ALL THE information that a company gathers following an accident - and dutifully files away - may eventually end up in the hands of a courtroom jury, said Robert Franklin, attorney with Semmes, Bowen & Semmes of Baltimore, Maryland. Similarly, the procedures used in a company's employment process may be reviewed by a jury. Managers should always have those situations in mind when they attach their signature to a report.
Franklin discussed legal issues at the National Tank Truck Carriers Safety Council seminar April 13-15 in St Petersburg, Florida.
Franklin pointed out that many companies investigate an accident, determine whether it was preventable, and then use the data to ensure that a similar incident won't happen again. The procedures are carefully documented. But when that same information is presented to a jury, should the situation end up in court, the jury may interpret that an accident judged preventable by the company is the company's admission of responsibility.
"Do you want to be the safety guy who created that document?" Franklin asked.
Although records must be kept, carriers should carefully decide what must be retained.
He pointed out that because of driver shortages, some companies may be lowering hiring standards in order to keep pace with operation demands. Those actions can come back to haunt the company if the procedures have not followed legal requirements.
"Don't fall into the habit of hiring people without thorough examination," he warned.
Company Representatives Because drivers are representatives of the company, they have an important role in customer service, which alone would be a major consideration for employment. As company employees, their actions are direct reflections of company operations.

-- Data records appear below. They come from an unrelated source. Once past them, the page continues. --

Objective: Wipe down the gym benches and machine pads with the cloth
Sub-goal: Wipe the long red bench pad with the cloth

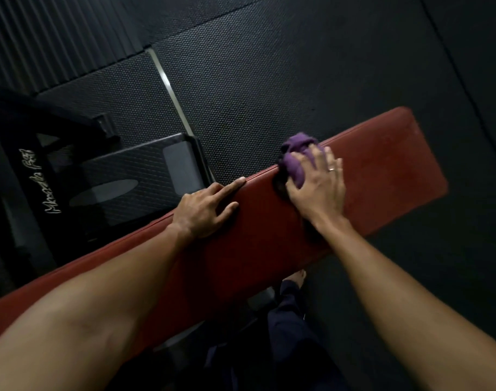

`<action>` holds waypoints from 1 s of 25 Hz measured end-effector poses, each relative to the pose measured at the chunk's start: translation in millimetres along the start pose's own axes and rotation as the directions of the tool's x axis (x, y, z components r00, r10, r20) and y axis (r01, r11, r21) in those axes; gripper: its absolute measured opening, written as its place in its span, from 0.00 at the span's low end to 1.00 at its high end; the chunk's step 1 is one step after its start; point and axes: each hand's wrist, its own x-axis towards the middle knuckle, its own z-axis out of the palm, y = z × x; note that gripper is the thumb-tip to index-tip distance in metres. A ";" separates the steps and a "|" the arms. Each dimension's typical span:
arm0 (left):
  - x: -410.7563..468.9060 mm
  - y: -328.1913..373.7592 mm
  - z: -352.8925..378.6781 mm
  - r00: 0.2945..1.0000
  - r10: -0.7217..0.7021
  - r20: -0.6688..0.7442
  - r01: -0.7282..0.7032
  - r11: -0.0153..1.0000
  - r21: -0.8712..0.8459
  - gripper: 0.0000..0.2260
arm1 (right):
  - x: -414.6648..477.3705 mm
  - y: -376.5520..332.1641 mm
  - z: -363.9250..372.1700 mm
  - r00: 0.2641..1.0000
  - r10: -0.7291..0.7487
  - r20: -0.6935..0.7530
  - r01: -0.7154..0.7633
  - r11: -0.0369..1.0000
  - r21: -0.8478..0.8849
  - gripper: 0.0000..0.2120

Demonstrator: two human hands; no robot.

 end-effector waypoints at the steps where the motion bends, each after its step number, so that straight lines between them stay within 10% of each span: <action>1: -0.2 -0.2 -0.7 1.000 0.000 -0.006 0.000 1.000 0.000 0.27 | 3.6 -4.6 1.5 0.996 0.082 -0.022 -0.081 0.997 0.015 0.27; 9: 0.3 2.7 -2.1 1.000 0.004 -0.012 -0.004 1.000 0.015 0.26 | -9.5 -27.9 11.1 0.974 -0.227 0.016 0.227 0.974 0.001 0.30; 15: 10.0 14.0 -15.2 0.996 -0.018 0.082 0.019 1.000 -0.015 0.26 | 1.3 22.8 0.0 0.965 0.246 -0.089 -0.243 0.969 0.043 0.28; 21: 67.2 58.9 -15.3 0.992 0.029 0.120 -0.020 0.997 -0.081 0.25 | -73.0 55.4 -5.5 0.982 -0.183 0.034 0.184 0.982 -0.038 0.32; 25: 92.5 86.6 -8.5 0.992 -0.006 0.127 0.013 0.998 -0.056 0.25 | -45.3 107.3 -15.2 0.980 0.198 0.000 -0.198 0.980 -0.038 0.31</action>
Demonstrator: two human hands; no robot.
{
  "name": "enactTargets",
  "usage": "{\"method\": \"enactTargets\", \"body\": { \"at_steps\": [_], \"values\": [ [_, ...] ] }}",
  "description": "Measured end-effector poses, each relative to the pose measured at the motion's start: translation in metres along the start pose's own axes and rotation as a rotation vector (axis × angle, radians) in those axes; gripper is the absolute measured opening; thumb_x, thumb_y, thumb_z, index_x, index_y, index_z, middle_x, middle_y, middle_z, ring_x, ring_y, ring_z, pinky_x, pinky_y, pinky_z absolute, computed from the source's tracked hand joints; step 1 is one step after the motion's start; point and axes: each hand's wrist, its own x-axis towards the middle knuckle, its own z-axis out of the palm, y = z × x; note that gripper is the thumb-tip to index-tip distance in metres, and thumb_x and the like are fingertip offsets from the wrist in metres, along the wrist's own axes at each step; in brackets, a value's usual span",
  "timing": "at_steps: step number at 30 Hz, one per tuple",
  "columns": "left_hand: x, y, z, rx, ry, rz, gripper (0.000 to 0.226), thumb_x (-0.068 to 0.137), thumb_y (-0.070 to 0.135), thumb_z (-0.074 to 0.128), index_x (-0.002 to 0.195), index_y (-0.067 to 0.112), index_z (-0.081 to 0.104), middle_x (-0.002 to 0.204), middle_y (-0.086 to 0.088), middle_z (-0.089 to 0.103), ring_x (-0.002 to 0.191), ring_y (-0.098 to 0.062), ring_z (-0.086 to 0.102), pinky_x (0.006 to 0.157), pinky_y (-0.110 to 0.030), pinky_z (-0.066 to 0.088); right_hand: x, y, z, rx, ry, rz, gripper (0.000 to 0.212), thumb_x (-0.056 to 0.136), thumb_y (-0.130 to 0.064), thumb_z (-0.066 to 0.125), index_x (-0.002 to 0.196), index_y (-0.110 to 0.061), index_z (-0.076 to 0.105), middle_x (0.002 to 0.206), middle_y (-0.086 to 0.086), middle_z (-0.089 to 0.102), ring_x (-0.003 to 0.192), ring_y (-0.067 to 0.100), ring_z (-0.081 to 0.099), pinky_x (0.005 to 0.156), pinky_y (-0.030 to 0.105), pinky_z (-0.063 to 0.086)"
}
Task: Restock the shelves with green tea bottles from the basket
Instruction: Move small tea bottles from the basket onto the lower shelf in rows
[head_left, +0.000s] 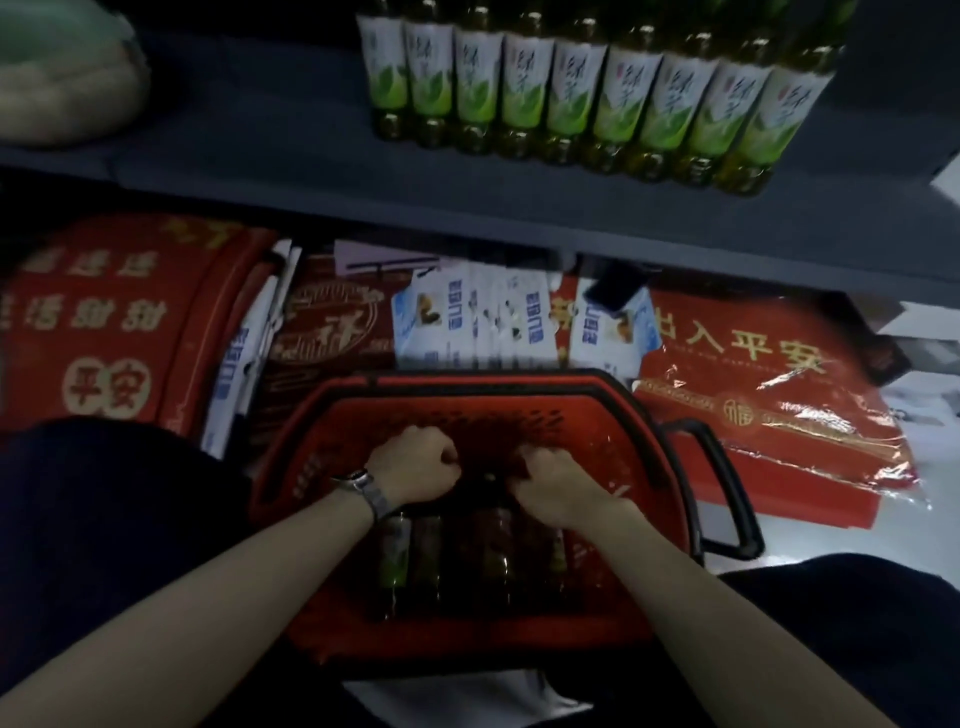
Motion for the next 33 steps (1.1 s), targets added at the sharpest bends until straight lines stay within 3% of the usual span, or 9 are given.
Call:
{"method": "enactTargets", "body": {
  "at_steps": [4, 8, 14, 17, 21, 23, 26, 30, 33],
  "values": [
    [0.009, -0.041, 0.023, 0.002, -0.116, -0.127, 0.034, 0.074, 0.039, 0.054, 0.088, 0.020, 0.078, 0.102, -0.008, 0.078, 0.098, -0.028, 0.074, 0.084, -0.034, 0.060, 0.005, 0.006, 0.028, -0.001, -0.119, 0.095, 0.046, 0.095, -0.035, 0.066, 0.134, -0.010, 0.066, 0.137, 0.020, 0.066, 0.130, 0.038, 0.062, 0.104, 0.035, 0.049],
    [0.008, -0.071, 0.046, 0.152, -0.222, -0.214, 0.041, 0.093, 0.043, 0.067, 0.118, 0.011, 0.071, 0.121, -0.011, 0.068, 0.109, -0.032, 0.070, 0.088, -0.037, 0.060, 0.018, 0.030, 0.059, -0.031, -0.125, 0.171, 0.055, 0.098, -0.056, 0.055, 0.124, -0.011, 0.072, 0.127, 0.021, 0.072, 0.123, 0.037, 0.067, 0.101, 0.037, 0.054],
    [0.035, -0.099, 0.095, 0.044, -0.254, -0.354, 0.028, 0.101, 0.027, 0.058, 0.117, 0.005, 0.065, 0.130, -0.019, 0.057, 0.120, -0.036, 0.060, 0.105, -0.045, 0.050, 0.066, 0.085, 0.128, -0.002, -0.306, 0.246, 0.057, 0.081, -0.052, 0.047, 0.128, -0.029, 0.071, 0.129, 0.009, 0.072, 0.127, 0.030, 0.064, 0.115, 0.038, 0.044],
    [0.051, -0.106, 0.115, -0.095, -0.230, -0.403, 0.027, 0.101, 0.022, 0.059, 0.076, 0.017, 0.049, 0.081, -0.002, 0.048, 0.077, -0.023, 0.053, 0.089, -0.036, 0.050, 0.083, 0.104, 0.151, 0.118, -0.290, 0.298, 0.077, 0.067, -0.072, 0.047, 0.127, -0.030, 0.071, 0.122, 0.003, 0.075, 0.118, 0.026, 0.069, 0.107, 0.038, 0.052],
    [0.057, -0.110, 0.124, -0.185, -0.312, -0.465, 0.026, 0.106, 0.020, 0.056, 0.082, 0.011, 0.052, 0.075, -0.002, 0.044, 0.060, -0.014, 0.043, 0.054, -0.026, 0.039, 0.079, 0.091, 0.145, 0.270, -0.256, 0.362, 0.072, 0.067, -0.070, 0.058, 0.121, -0.025, 0.072, 0.115, 0.003, 0.075, 0.113, 0.023, 0.070, 0.103, 0.038, 0.056],
    [0.063, -0.115, 0.132, -0.234, -0.284, -0.474, 0.025, 0.104, 0.022, 0.059, 0.082, 0.010, 0.054, 0.077, -0.001, 0.048, 0.068, -0.017, 0.052, 0.053, -0.026, 0.041, 0.074, 0.074, 0.134, 0.305, -0.250, 0.399, 0.057, 0.081, -0.045, 0.075, 0.130, -0.017, 0.066, 0.128, 0.002, 0.069, 0.122, 0.025, 0.065, 0.107, 0.034, 0.052],
    [0.066, -0.116, 0.143, -0.324, -0.280, -0.488, 0.015, 0.104, 0.019, 0.062, 0.113, 0.007, 0.059, 0.096, -0.006, 0.061, 0.101, -0.026, 0.061, 0.065, -0.029, 0.044, 0.078, 0.073, 0.131, 0.310, -0.315, 0.490, 0.056, 0.092, -0.021, 0.079, 0.141, -0.004, 0.060, 0.137, 0.013, 0.064, 0.131, 0.032, 0.061, 0.098, 0.028, 0.052],
    [0.074, -0.122, 0.159, -0.430, -0.233, -0.525, 0.045, 0.099, 0.026, 0.071, 0.138, 0.005, 0.060, 0.139, -0.012, 0.062, 0.127, -0.031, 0.060, 0.095, -0.032, 0.052, 0.084, 0.073, 0.138, 0.361, -0.293, 0.525, 0.047, 0.097, -0.022, 0.075, 0.136, 0.000, 0.061, 0.123, 0.006, 0.065, 0.102, 0.020, 0.066, 0.063, 0.002, 0.046],
    [0.079, -0.127, 0.161, -0.452, -0.260, -0.534, 0.042, 0.099, 0.029, 0.069, 0.135, 0.010, 0.061, 0.133, -0.009, 0.063, 0.124, -0.030, 0.061, 0.093, -0.032, 0.053, 0.084, 0.068, 0.142, 0.296, -0.284, 0.504, 0.073, 0.089, -0.047, 0.079, 0.146, -0.007, 0.055, 0.140, 0.009, 0.064, 0.127, 0.026, 0.062, 0.095, 0.020, 0.051]
  ]
}}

"You are responsible for them while they are out there working," Franklin said. "You must be careful in hiring because you can be held negligent in the hiring process."
Franklin also advised the managers to be aware of the multiple laws that can apply to a single situation. Although a company may be protected against some allegations under one law, another one may nullify the protections. He recalled one case in which a driver who suffered from epilepsy denied to the company in the hiring process that he had the disease.
When the company discovered the employee falsified statements about his physical condition, he was fired. The employee sued and, although denied compensation under one law, was awarded $400,000 under another.
"Make the best decision for your company by knowing the fine points of the law," he said. "When making decisions, use people who have legal expertise."
He advised companies to have a comprehensive employee manual, a well-thought-out employee policy, and extensive records of employee discipline.